La Fundación Encuentros del Futuro pidió a un grupo de expertos imaginar iniciativas de muy diverso tipo en materia de seguridad pública, pensando en el Chile del año 2050. Motivado por esa invitación, elaboré cuatro propuestas, y aquí les presento la primera: incorporar en la Constitución la seguridad pública como un derecho fundamental de los chilenos, estableciendo la obligación estatal de garantizar entornos seguros apoyados en sistemas tecnológicos.
Durante décadas hemos discutido —por muy buenas razones— sobre derechos fundamentales: educación, salud, vivienda, libertad de expresión. Pero, frente a los avances tecnocientíficos, resulta evidente que hay un derecho que ya no puede seguir ausente: el derecho a la seguridad pública.
La seguridad hoy no se reduce a caminar tranquilo por la calle o a que la policía llegue a tiempo (aunque eso sigue siendo crucial). También significa proteger la identidad digital de los ciudadanos, impedir que las bandas criminales se organicen en entornos electrónicos y garantizar que las herramientas del Estado estén a la altura de las amenazas actuales. Una Constitución reformada podría, por ejemplo, crear un Sistema Nacional de Seguridad Inteligente, integrando plataformas de inteligencia artificial en policías, municipios y otras instituciones.

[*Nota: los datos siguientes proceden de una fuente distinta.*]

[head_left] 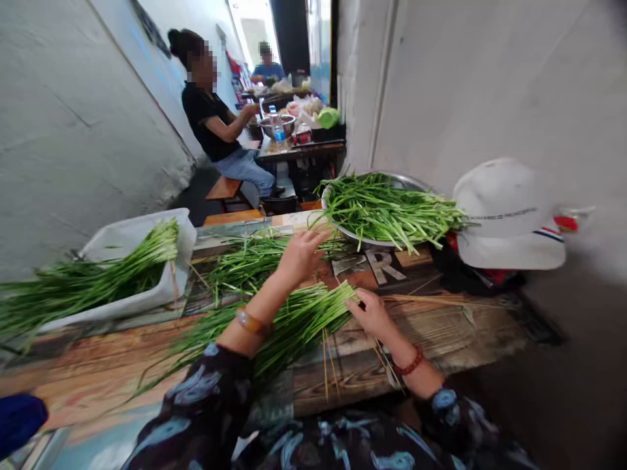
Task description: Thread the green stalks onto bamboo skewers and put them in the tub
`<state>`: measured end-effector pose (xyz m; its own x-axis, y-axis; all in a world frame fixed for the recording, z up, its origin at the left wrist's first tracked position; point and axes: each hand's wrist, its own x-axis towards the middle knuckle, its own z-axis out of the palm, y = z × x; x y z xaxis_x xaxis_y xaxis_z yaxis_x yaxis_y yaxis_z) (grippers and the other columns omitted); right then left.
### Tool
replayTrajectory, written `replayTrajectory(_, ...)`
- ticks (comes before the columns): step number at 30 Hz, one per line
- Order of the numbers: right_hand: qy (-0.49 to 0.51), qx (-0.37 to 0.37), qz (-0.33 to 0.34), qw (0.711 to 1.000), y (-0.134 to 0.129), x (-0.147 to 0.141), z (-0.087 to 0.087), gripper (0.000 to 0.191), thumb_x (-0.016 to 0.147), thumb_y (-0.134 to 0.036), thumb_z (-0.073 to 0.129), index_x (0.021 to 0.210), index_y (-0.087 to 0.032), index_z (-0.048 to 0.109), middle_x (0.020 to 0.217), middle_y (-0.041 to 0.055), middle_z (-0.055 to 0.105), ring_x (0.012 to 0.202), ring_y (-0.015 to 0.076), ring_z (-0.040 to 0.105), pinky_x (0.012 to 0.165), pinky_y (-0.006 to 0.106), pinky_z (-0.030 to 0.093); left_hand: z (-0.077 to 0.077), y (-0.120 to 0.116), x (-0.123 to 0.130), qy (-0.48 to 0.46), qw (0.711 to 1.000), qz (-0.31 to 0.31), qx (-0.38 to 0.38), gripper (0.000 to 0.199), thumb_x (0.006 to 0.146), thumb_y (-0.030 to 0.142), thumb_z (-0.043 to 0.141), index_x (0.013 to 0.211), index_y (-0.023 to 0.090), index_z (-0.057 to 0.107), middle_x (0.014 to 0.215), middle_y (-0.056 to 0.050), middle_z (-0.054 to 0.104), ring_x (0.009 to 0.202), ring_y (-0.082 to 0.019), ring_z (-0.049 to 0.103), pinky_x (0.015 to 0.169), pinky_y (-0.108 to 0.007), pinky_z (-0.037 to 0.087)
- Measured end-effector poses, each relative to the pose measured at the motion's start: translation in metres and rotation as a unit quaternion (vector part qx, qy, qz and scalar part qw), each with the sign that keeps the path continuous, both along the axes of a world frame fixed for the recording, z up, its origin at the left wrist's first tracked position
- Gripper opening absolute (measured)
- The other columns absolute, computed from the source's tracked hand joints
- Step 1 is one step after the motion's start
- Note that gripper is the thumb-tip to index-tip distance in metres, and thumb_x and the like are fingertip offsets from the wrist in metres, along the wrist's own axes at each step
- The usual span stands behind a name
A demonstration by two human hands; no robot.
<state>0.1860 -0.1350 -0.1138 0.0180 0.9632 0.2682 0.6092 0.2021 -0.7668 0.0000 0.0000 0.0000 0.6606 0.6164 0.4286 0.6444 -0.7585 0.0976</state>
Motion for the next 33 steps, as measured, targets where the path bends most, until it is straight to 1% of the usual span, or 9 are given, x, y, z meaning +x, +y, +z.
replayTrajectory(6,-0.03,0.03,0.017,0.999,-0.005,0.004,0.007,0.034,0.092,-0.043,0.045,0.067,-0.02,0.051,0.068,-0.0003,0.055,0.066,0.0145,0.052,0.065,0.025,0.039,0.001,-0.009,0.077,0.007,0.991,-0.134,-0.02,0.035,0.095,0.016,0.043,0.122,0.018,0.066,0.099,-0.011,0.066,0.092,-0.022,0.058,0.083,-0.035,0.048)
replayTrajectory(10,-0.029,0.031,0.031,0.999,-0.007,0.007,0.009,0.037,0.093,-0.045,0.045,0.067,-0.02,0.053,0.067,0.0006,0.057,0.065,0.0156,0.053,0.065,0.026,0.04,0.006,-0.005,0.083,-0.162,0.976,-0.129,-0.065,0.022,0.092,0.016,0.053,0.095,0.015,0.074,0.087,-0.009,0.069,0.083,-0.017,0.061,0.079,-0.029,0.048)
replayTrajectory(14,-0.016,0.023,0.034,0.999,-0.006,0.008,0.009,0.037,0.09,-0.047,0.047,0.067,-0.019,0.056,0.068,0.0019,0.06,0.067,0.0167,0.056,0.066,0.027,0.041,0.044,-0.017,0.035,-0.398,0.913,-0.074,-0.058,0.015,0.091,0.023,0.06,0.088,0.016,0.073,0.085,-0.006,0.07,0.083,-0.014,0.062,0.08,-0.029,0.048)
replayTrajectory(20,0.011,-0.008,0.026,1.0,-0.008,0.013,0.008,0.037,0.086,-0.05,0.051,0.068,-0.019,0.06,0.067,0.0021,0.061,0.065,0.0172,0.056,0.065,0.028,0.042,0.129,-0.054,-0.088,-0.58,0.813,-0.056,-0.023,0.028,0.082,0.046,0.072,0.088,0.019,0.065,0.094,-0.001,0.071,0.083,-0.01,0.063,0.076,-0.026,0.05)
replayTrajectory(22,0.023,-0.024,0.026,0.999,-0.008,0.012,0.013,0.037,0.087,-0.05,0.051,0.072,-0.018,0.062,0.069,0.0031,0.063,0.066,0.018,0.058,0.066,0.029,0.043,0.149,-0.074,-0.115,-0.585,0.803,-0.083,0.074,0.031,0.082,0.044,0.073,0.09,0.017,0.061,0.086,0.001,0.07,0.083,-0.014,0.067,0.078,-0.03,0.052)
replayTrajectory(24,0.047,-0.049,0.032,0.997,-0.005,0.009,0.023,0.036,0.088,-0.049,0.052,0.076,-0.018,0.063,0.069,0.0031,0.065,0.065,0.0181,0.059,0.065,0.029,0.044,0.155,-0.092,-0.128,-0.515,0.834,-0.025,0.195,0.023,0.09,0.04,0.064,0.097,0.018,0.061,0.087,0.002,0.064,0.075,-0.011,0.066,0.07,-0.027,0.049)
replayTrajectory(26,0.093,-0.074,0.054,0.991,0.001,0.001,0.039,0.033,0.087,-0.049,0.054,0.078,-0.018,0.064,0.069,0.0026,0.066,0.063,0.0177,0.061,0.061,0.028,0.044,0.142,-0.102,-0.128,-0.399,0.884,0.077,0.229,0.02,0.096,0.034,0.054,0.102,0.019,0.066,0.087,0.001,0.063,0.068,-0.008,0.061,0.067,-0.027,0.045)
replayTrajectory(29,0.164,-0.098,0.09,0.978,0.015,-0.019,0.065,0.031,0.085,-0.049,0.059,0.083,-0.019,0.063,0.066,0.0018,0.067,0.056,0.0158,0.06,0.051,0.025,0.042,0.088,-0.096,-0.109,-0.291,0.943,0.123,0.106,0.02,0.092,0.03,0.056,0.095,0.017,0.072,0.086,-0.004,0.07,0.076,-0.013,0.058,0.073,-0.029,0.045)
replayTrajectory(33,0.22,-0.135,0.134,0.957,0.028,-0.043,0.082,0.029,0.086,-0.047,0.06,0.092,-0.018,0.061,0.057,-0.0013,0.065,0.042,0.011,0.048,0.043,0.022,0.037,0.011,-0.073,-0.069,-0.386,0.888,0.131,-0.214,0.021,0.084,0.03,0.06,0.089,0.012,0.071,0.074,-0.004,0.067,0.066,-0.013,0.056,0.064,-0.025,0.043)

Esto supone que el Estado asuma una obligación permanente: garantizar entornos seguros mediante sistemas tecnológicos avanzados, pero siempre dentro de marcos éticos y respetuosos de los derechos humanos. La IA actuaría como un garante tecnológico: redes neuronales que anticipen delitos, algoritmos que analicen datos masivos delictuales y herramientas de vigilancia inteligente (diseñadas con resguardo de la vida privada) para aumentar la eficacia de la protección ciudadana.
Constitucionalizar este derecho en los términos señalados significa asegurar continuidad en las políticas públicas relacionadas, más allá de los gobiernos de turno. La inversión en tecnologías de seguridad, la capacitación de instituciones y la creación de infraestructuras inteligentes no dependerían de la voluntad política del momento: serían un deber sostenido en el tiempo que guiaría a las autoridades de cada Gobierno.
Ahora bien, esto no puede ser —ni debe parecer— una carta blanca para el uso indiscriminado de la tecnología. Al contrario, debe regirse por principios claros: transparencia, no discriminación, control humano y auditorías permanentes. La seguridad tecnológica no debe confundirse con un Estado de Vigilancia, sino consolidarse como un sistema de garantías al servicio de las personas, que refuerce la confianza ciudadana y la legitimidad institucional.
La experiencia internacional y los avances técnicos ya muestran el potencial de la inteligencia artificial: anticipar delitos, encontrar delincuentes, reducir tiempos de respuesta ante emergencias, focalizar mejor los recursos públicos. Bien diseñada, puede contribuir a disminuir la delincuencia y a mejorar la percepción de seguridad de la población.
Consagrar este derecho en la Constitución equivale a reconocer que la seguridad es tan esencial para la vida en sociedad como la educación o la salud. También es proyectar a Chile hacia el futuro, posicionándolo como un país capaz de integrar innovación tecnológica con protección efectiva de sus ciudadanos.